I would also use plain distilled water for my first couple of recipes, get some soaps made before you start changing the liquids. Milks can be tricky.


----------



## clownking99 (Aug 14, 2015)

sorry the extra '-42g oil' was for essence - tho i only have 25grams? that wont matter will it?
i think i will still be giving this  a try tonight since i feel pretty confident mixing the lye and the milk together :-0 is that the trickiest part? 

i picked up some lard @ walmart tonight , ill be uploading a photo soon as my camera charges. hopefully it will work and i can use that instead of the oil


----------



## galaxyMLP (Aug 15, 2015)

Please remember to re-run this recipe through a lye calculator before you make the batch with lard. 

Also, using milk is not the same as just using water. You need to freeze the milk to make up your lye solution. Otherwise you get a gross orange color and foul smell when the lye solution overheats. Just thought I'd let you know since its your first batch. Don't know how much youve researched. 

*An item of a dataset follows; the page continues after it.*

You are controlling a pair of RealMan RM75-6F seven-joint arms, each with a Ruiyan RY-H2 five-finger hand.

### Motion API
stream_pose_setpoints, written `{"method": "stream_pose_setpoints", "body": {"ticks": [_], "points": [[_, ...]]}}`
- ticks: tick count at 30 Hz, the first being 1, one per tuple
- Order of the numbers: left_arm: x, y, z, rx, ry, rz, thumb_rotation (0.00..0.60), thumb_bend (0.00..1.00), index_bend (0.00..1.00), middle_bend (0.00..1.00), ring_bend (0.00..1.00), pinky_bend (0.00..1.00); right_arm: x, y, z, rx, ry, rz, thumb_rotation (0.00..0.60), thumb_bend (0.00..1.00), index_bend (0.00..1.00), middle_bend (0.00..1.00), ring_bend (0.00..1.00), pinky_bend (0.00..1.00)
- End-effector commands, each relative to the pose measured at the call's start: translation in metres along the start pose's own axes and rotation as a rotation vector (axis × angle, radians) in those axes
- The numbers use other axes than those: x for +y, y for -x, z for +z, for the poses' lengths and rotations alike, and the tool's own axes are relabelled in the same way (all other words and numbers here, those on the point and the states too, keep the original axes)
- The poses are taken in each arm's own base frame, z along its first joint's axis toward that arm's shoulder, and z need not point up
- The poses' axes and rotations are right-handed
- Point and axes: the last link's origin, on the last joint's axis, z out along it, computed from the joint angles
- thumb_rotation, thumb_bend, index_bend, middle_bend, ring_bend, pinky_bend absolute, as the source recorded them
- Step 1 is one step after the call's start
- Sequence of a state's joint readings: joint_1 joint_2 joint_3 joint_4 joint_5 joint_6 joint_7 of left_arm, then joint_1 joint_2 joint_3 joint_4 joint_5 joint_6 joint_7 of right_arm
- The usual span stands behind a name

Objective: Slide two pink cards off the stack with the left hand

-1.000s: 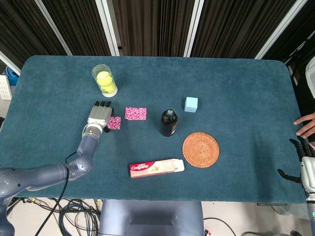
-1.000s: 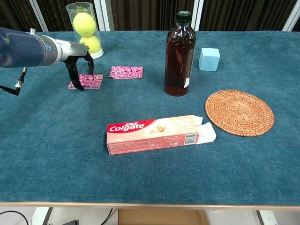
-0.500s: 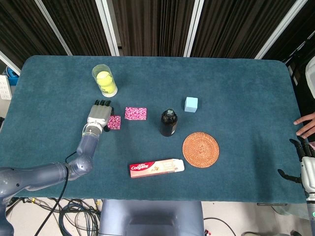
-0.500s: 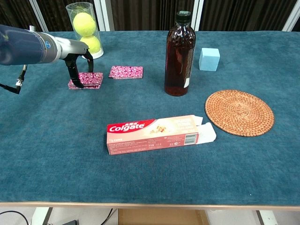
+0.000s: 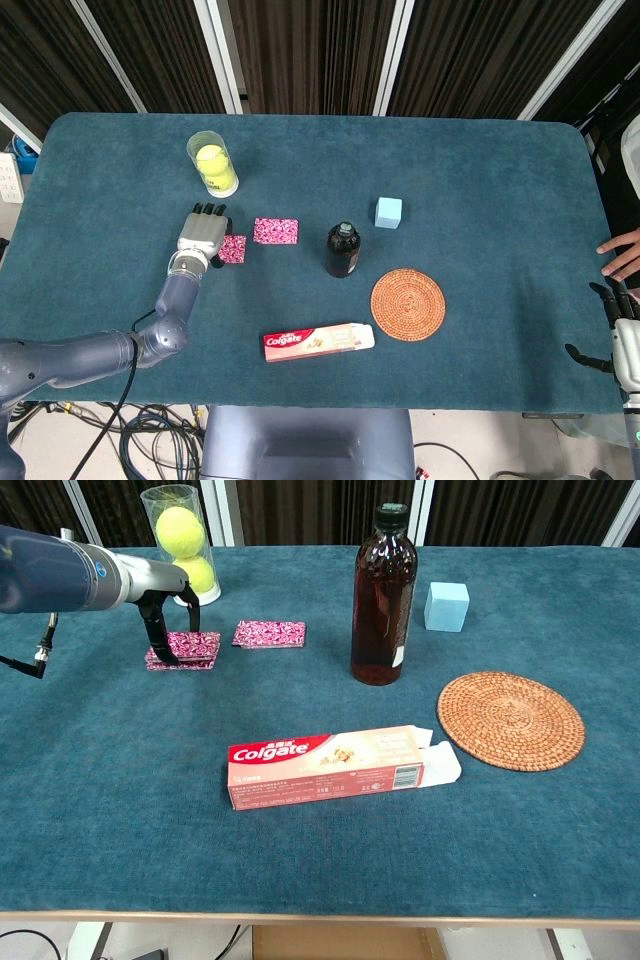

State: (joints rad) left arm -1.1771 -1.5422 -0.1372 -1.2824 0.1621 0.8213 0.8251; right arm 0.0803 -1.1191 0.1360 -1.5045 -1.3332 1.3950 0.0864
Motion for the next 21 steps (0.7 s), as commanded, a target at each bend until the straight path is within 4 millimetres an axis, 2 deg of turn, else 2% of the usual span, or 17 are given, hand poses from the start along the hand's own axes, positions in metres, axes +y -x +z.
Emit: {"method": "stream_pose_setpoints", "body": {"ticks": [1,9,14,21], "points": [[0.000,-0.004,-0.002,0.008,-0.001,0.001,0.600,0.30,0.48,0.15,0.00,0.00,0.000,0.000,0.000,-0.002,-0.002,0.000,0.600,0.11,0.14,0.06,0.13,0.23],[0.009,-0.015,-0.019,-0.006,0.031,-0.011,0.600,0.30,0.48,0.15,0.00,0.00,-0.001,0.000,0.000,-0.003,-0.007,0.003,0.600,0.11,0.14,0.06,0.13,0.23],[0.035,-0.027,-0.035,-0.037,0.084,-0.053,0.600,0.30,0.48,0.15,0.00,0.00,-0.001,-0.001,-0.002,0.000,-0.012,0.014,0.600,0.11,0.14,0.06,0.13,0.23],[0.064,-0.033,-0.046,-0.025,0.088,-0.024,0.600,0.30,0.48,0.15,0.00,0.00,-0.001,-0.004,-0.004,0.011,-0.018,0.028,0.600,0.11,0.14,0.06,0.13,0.23]]}}
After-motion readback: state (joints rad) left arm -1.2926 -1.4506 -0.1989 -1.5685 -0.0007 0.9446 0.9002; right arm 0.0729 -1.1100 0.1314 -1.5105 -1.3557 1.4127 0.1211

I'd really honestly stick with just water for the first batch... 

And you are right, the "essence" which I'm assuming is an essential oil or fragrance oil also won't effect the lye amount because its not saponifiable (won't react with lye)


----------



## The Efficacious Gentleman (Aug 15, 2015)

Can you also avoid posting the same question in different parts of the forum? You end up with people referring to posts from the other thread that some people haven't read


----------



## not_ally (Aug 15, 2015)

Agree w/galaxy and sea, probably best not to try milk/s on your first soap.  Also, as Sea pointed out, red palm will make your soap very, very, orange.  The first time I used it I put in 10 - 15% and was pretty unhappy w/the result, I thought it would be a sunshiny yellow and it was not.  I only have 2 lbs of it and am having trouble using it up (don't do many orange-ish soaps.)

ETA:  If you want to do milk soaps w/o freezing the milk you can use the split method, but again, probably best to try that after you have a few batches done w/o any complicating factors.  They will be amazing to you even without the frills


----------